Its true, I could skip the cardiovascular workouts. But, my insulin resistance would worsen, my fitness level would dive, and my depression level would get worse. I could skip my yoga. I would no longer benefit from relaxing my vagus nerve. I would no longer stimulate that fat burning or relieve the pain from muscles staying in a contraction and causing back trouble. I could eat all low quality food and skip fiber. I could choose to be constipated, sure, I could do that. I could bring my progress to a halt all the while telling myself that I was trying. I could do that.

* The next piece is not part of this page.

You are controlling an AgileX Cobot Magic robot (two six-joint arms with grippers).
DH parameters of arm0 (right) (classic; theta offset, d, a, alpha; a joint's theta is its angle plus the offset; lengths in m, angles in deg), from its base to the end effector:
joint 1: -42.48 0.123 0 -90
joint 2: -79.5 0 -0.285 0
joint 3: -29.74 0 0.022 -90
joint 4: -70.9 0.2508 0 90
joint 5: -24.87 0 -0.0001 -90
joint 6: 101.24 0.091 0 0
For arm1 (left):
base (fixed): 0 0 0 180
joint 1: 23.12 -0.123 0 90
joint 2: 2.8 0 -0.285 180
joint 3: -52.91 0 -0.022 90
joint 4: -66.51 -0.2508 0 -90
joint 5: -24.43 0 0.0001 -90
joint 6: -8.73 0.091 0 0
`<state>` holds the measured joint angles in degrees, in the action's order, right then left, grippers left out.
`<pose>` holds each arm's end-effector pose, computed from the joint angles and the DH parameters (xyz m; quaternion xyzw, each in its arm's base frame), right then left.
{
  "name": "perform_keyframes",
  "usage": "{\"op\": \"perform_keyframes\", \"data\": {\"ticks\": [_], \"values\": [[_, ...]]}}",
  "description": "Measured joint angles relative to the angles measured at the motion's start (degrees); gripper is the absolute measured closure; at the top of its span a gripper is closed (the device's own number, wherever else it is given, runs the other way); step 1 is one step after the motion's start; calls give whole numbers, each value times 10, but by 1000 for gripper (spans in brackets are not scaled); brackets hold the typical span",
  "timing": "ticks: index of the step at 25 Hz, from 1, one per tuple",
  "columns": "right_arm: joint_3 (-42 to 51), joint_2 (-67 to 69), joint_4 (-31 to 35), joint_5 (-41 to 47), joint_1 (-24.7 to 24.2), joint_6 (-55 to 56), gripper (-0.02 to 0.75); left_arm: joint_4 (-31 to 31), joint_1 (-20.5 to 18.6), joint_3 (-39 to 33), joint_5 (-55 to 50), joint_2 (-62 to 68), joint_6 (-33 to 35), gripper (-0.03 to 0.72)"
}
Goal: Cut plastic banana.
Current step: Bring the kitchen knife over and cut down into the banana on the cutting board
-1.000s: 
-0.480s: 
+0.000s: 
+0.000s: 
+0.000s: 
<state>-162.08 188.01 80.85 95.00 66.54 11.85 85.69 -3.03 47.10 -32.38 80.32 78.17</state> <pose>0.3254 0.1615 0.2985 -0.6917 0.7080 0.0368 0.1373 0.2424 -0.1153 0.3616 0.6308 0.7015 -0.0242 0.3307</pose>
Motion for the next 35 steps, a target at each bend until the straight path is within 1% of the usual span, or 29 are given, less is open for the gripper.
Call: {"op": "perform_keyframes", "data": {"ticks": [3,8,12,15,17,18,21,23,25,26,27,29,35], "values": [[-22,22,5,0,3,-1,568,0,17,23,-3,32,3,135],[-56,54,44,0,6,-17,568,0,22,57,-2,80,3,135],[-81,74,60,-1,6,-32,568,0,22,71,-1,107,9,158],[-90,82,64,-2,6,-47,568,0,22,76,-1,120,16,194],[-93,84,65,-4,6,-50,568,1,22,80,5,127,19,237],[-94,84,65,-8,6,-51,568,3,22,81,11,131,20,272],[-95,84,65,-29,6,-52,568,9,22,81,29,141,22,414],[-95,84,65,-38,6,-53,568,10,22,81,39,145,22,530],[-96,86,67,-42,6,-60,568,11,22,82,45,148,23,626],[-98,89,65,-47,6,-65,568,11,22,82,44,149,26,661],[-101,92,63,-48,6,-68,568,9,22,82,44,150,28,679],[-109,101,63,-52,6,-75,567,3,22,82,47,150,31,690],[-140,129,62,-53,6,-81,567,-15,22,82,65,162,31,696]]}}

But, why? Why, when cardio makes it easier, when yoga makes it easier, when AM workouts are easier, and a fiber and protein rich diet makes it easier? Why make it harder when it doesn't have to be? Why not get it done so that I can then enjoy the fruits of my labor? Why not enjoy being 15 pounds lighter and embracing my feet feeling good? Why not embrace being able to wear my smaller clothing instead of buying new? Why not embrace feeling good, having lots of energy because I literally set down a 50 pound weight. Go pick up a single 10 pound bag of flour and try to run a lap and tell me that 5 of those doesn't weigh you down.

I want to be that nimble runner with boundless energy. I want to be flexible so that I can embrace the yoga poses in new way. I want to be easily employed because being heavy dramatically reduces your ability to get work.

I'm not saying its without work. Jillian says that you must do the work. Cathe Friedrich says, "Work, work!" Sandra Ahten says WRAP. Renee Stephens says to release the urges and desires to engage in behavior that doesn't make use feel good anymore. Dr. Oz says that its your belly fat that gives you high cholesterol. So, it seems to me that in order to avoid a heart attack, depression, insulin resistance (and thereby diabetes.) that I just need to do these relatively simple things that I would mostly do even if I were slender. I might not weigh my eats if I were slender. But, hey, just how hard is it to let the little scale tare out the dish and weigh it? Is it really that hard? Or is it that I have a little part of myself that is trying to avoid annihilation (fat cells, your days are numbered.) or am I looking for some other satisfaction through food or being fat that really can't be fulfilled through food and is toxic through fat?